The vulnerability allows an attacker to cause a denial of service (DoS) via excessive memory and CPU consumption by crafting a malicious PDF file. The root cause is the lack of input validation in the parsing of the /ToUnicode CMap, which is used for mapping character codes to Unicode values during text extraction.
The analysis of the patch commit 77d7b8d7cfbe8dd179858dfa42666f73fc6e57a2 reveals that the core of the vulnerability lies in two functions within the pypdf._cmap module: parse_bfrange and parse_bfchar.
-
pypdf._cmap.parse_bfrange: This function handles bfrange operators. A malicious PDF can define a range with a very large difference between its start and end values. The original code would loop through this entire range, creating dictionary entries and consuming significant CPU and memory. The patch mitigates this by adding a check (_check_mapping_size) to ensure the size of the range does not exceed a predefined limit before entering the loop.
-
pypdf._cmap.parse_bfchar: This function handles bfchar operators, which define individual character mappings.

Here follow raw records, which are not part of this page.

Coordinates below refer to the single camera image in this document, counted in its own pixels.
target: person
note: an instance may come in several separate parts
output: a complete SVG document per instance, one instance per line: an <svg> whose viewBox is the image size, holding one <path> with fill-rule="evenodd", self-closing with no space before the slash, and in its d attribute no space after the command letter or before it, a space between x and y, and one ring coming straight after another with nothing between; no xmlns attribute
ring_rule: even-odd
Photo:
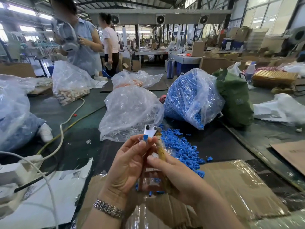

A malicious PDF can include a vast number of these mappings. The original code would process all of them, leading to a large dictionary being created in memory. The patch adds a similar size check at the beginning of the function to limit the number of mappings processed.
These functions are the direct points of exploitation where the malicious data from the PDF is processed without proper limits, leading to the DoS condition. Any operation that involves text extraction from a PDF, such as calling the PageObject.extract_text() method, could trigger these vulnerable functions.